Exercise: Skip the pictures, please, and write out exactly the lines from the opening of the data through the line containing "--target gray carpet".

Data entries:

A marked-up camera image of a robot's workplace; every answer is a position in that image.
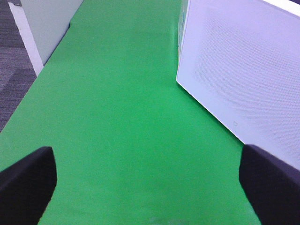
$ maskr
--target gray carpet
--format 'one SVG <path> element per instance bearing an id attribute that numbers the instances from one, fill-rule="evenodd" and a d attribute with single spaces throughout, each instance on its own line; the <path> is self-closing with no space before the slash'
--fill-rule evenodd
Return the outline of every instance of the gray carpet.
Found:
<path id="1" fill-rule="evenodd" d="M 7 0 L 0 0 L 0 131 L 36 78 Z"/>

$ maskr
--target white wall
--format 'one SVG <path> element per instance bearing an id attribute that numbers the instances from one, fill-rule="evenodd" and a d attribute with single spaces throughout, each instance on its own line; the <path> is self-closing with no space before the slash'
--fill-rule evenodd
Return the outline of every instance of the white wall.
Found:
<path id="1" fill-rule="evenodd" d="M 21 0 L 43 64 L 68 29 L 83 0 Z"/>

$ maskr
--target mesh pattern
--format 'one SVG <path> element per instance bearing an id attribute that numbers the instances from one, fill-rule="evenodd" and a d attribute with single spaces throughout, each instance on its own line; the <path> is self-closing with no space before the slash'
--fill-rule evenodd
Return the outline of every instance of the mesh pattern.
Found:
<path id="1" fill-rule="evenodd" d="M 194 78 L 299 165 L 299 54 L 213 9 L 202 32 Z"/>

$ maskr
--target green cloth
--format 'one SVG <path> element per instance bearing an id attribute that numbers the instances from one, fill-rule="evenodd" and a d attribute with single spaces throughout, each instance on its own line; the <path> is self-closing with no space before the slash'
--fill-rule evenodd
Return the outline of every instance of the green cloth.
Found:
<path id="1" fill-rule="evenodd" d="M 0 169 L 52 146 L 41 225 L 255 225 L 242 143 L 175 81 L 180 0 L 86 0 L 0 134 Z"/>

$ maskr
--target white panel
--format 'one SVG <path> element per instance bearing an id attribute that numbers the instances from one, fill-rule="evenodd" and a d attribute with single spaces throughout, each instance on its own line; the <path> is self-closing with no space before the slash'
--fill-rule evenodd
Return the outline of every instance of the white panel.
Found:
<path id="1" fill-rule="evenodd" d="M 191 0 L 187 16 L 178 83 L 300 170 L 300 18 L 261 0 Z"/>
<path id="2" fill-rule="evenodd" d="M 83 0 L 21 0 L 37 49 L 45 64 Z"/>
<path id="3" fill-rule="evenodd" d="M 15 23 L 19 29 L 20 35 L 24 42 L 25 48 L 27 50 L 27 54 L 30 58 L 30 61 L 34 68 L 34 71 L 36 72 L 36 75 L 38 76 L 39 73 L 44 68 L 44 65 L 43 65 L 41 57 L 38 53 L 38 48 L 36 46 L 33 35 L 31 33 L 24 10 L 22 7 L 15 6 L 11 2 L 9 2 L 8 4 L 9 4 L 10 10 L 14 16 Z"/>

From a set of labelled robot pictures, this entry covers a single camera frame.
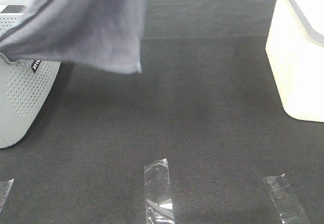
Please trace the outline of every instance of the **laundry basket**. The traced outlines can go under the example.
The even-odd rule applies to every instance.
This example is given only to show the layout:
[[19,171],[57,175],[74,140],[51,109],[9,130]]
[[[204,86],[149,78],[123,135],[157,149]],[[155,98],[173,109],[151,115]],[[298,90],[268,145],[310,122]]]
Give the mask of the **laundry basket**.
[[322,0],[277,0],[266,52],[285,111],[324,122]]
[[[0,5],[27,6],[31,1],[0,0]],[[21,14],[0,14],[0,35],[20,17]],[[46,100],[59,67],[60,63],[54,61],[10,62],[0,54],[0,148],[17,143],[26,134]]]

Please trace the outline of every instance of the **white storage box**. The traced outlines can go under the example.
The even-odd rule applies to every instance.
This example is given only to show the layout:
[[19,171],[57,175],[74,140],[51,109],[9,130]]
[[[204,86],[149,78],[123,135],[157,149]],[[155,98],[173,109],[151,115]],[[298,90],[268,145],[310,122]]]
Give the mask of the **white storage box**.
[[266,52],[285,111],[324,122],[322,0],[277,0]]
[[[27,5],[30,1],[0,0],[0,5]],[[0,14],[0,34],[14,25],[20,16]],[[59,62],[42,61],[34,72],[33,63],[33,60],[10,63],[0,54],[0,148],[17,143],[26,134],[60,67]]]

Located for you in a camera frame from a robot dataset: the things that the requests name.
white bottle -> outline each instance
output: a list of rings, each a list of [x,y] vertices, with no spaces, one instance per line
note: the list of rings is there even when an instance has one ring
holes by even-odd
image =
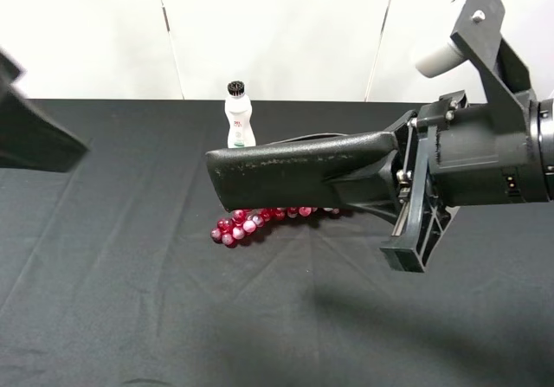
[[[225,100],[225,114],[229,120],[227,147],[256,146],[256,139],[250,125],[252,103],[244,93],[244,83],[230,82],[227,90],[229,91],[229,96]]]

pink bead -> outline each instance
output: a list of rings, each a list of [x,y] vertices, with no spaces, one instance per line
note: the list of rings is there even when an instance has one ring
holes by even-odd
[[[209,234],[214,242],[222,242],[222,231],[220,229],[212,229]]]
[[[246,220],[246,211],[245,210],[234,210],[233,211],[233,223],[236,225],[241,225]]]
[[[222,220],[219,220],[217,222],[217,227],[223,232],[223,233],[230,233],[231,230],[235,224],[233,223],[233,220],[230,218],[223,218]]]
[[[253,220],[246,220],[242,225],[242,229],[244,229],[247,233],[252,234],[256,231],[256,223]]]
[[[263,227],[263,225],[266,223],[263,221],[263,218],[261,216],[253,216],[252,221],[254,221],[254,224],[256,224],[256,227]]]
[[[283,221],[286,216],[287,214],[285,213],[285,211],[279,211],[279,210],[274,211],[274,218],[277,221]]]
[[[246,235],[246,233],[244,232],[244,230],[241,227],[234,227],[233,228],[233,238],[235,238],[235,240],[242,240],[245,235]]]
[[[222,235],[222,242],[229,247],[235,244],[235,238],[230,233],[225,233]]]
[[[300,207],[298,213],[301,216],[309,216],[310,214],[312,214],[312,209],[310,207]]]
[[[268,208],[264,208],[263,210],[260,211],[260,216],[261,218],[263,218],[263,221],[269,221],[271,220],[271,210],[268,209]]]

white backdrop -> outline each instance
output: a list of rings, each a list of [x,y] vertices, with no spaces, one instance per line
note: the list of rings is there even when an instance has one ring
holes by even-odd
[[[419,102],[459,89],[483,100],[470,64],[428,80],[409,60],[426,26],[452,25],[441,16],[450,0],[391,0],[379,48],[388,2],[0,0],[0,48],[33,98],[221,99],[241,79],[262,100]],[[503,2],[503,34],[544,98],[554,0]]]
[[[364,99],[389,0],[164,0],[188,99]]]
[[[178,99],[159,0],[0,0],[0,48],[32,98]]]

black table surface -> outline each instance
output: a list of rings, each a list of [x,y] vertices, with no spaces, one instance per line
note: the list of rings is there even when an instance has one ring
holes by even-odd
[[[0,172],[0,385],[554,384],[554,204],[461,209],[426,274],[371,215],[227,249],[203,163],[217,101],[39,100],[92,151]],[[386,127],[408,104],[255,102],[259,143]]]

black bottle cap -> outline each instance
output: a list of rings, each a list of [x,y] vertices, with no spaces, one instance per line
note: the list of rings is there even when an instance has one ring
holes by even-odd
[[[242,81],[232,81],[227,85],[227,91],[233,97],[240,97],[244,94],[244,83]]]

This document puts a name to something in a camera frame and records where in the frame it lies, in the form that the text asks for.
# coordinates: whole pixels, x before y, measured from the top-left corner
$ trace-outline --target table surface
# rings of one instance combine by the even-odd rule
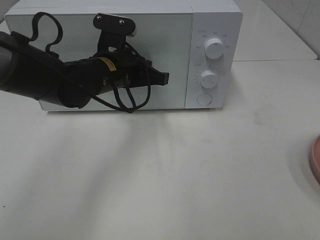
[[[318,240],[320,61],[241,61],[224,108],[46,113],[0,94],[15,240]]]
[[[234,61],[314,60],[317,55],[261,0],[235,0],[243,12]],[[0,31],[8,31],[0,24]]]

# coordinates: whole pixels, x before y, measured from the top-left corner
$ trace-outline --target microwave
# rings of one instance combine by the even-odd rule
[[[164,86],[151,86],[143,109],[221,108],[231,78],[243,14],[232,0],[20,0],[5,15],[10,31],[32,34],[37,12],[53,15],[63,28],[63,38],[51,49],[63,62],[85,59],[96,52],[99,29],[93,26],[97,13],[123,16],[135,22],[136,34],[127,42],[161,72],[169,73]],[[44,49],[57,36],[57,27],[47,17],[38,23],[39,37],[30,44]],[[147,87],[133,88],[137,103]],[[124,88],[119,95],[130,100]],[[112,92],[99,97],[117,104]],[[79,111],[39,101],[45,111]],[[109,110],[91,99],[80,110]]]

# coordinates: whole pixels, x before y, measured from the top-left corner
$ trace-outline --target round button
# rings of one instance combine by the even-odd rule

Output for this task:
A marked-up camera image of a robot's workplace; every answer is a position in that image.
$ maskr
--target gray carpet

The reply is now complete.